Hair · Journal

Hair Fall, Greying and Dull Hair: The Classical Case for Regular Oiling

Three of the most common hair worries, read through a classical Ayurvedic lens, and how a slow sixteen-herb Taila is traditionally used to care for each.

Hair Fall, Greying and Dull Hair: The Classical Case for Regular Oiling

Most people arrive at a bottle of hair oil carrying one of three worries: hair that is falling, hair that is greying earlier than they would like, or hair that has simply gone dull and lifeless. They are different problems with different honest answers, so it is worth taking them one at a time rather than expecting a single bottle to fix everything.

Hair fall

Some shedding is normal, fifty to a hundred strands a day. The kind worth attention is the sudden, heavy or patchy sort, which is usually medical: low iron, a thyroid shift, post-illness or post-partum shedding. That belongs with a doctor. For everyday hair and a healthy scalp, regular oiling is the classical habit, built around Bhringraj, Amla and Brahmi, and traditionally used to support the roots and ease ordinary fall. Our guide to hair oils for hair fall goes deeper.

Greying

Here honesty matters most. Greying is largely a matter of genetics and age, and nothing applied to the outside of the hair reverses it. Anyone promising to turn grey hair black again is overpromising. What classical practice offers is gentler: Amla has been valued for generations in the care of hair colour and condition, and the classical reading links premature greying to aggravated Pitta, which is why cool, calm habits are encouraged.
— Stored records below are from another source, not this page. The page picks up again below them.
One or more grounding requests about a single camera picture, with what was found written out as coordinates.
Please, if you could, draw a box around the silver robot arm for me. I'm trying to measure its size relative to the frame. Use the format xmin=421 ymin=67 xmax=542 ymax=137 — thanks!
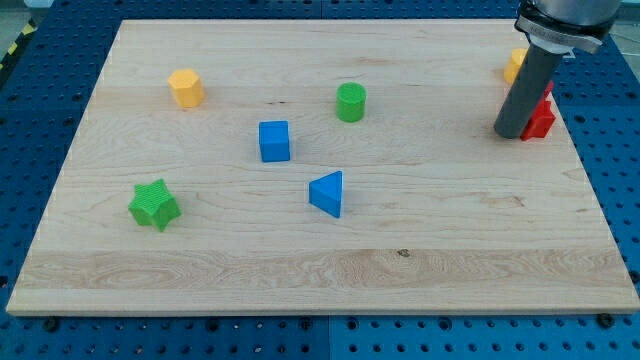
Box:
xmin=514 ymin=0 xmax=621 ymax=54

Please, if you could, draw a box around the wooden board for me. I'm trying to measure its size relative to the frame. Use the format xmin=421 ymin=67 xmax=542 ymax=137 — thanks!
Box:
xmin=7 ymin=19 xmax=639 ymax=316

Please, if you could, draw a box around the blue triangle block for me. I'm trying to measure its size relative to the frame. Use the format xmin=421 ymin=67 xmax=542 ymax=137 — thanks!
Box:
xmin=309 ymin=171 xmax=343 ymax=218

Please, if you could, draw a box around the blue cube block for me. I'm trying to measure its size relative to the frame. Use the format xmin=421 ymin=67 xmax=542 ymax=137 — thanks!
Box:
xmin=259 ymin=120 xmax=291 ymax=162

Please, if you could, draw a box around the green cylinder block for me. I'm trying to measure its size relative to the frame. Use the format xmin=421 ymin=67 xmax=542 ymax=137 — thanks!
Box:
xmin=336 ymin=82 xmax=367 ymax=123

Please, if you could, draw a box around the yellow hexagon block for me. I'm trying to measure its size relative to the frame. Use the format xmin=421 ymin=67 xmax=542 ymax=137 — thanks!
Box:
xmin=168 ymin=68 xmax=205 ymax=108

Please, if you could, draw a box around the green star block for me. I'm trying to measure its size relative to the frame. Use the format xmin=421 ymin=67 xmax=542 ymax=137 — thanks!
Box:
xmin=128 ymin=179 xmax=182 ymax=232

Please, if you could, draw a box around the red star block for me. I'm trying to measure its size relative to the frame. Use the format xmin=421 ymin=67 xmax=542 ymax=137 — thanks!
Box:
xmin=520 ymin=81 xmax=556 ymax=141

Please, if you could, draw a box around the yellow block behind rod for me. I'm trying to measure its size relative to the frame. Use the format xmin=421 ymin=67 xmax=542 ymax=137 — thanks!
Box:
xmin=503 ymin=48 xmax=528 ymax=85

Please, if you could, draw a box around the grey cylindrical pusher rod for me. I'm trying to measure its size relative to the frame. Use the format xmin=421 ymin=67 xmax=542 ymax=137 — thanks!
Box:
xmin=494 ymin=44 xmax=563 ymax=139

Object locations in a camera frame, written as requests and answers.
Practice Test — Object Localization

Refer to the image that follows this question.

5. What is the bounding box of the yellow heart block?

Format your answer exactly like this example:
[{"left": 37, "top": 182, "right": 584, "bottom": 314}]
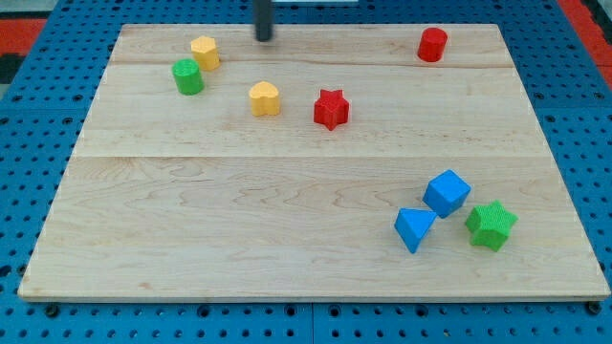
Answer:
[{"left": 249, "top": 81, "right": 280, "bottom": 117}]

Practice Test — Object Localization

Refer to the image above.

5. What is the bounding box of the yellow hexagon block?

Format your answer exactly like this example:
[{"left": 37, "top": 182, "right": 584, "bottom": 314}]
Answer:
[{"left": 190, "top": 36, "right": 221, "bottom": 72}]

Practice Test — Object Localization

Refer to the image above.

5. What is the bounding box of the wooden board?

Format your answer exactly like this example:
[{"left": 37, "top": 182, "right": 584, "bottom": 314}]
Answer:
[{"left": 18, "top": 24, "right": 610, "bottom": 303}]

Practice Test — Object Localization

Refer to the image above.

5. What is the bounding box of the red star block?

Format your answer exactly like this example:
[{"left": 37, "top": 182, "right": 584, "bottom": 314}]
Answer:
[{"left": 314, "top": 90, "right": 350, "bottom": 131}]

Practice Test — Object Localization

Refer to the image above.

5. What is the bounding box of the blue triangle block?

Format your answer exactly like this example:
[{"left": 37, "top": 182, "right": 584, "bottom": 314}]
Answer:
[{"left": 394, "top": 208, "right": 437, "bottom": 253}]

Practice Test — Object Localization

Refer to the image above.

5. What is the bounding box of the blue cube block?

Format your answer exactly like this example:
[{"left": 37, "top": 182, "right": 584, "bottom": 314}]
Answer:
[{"left": 423, "top": 169, "right": 471, "bottom": 218}]

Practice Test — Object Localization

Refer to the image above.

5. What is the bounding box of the green cylinder block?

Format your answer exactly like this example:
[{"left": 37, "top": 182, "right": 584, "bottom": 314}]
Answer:
[{"left": 171, "top": 58, "right": 205, "bottom": 96}]

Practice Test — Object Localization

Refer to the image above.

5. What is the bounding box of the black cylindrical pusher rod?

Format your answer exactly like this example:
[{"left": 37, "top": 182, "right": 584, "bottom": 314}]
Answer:
[{"left": 252, "top": 0, "right": 273, "bottom": 42}]

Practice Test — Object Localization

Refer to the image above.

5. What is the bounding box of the red cylinder block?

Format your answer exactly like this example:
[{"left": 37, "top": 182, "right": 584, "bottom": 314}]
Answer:
[{"left": 417, "top": 27, "right": 448, "bottom": 62}]

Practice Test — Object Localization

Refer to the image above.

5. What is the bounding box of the green star block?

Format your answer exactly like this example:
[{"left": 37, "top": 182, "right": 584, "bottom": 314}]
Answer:
[{"left": 465, "top": 200, "right": 518, "bottom": 251}]

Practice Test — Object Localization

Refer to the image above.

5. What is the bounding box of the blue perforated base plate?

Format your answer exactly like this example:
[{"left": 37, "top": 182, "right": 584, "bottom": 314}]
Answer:
[{"left": 1, "top": 1, "right": 611, "bottom": 343}]

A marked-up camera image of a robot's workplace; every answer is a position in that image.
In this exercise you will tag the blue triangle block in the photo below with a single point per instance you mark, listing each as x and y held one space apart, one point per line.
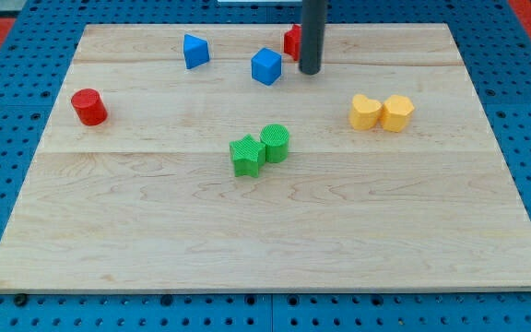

Think of it as caring for the hair you have, not rewinding the clock.

Dull, dry, tired hair

This is the one an oil is genuinely suited to. Hard water, heat styling, sun and pollution roughen the cuticle and strip moisture, and a classical sesame Taila (medicated oil) is the old defence, laying a protective, conditioning layer over the strand before and between washes. Pre-wash oiling in particular is one of the most sensible habits for Indian hair and water.

The hard-water problem

If your hair feels rough and dull however much you condition it, the water is a likely culprit. Most of India runs on hard water, and the mineral deposits it leaves behind roughen the cuticle and dull the surface over time. This is exactly the situation pre-wash oiling was made for: a protective layer over the strand before it meets the tap, so less of that harshness reaches the hair. It will not soften your water, but it is one of the simplest and oldest defences against what hard water does to hair.

One blend, sixteen herbs

HerbOcean Hair Oil layers sixteen botanicals in a slow sesame base, made in-house in Delhi under AYUSH Licence DL-474 A&U on a forty-year formulation lineage. The point of so many herbs is not noise; it is that scalp and hair have several needs at once, and a classical Taila tries to meet them together rather than one at a time.

How to use it

Warm a little, massage into the scalp, work a touch through the lengths, and leave it on for a few hours or overnight before a mild wash. Two or three times a week. Give it weeks and months, and pair it with the unglamorous basics of sleep, diet and stress.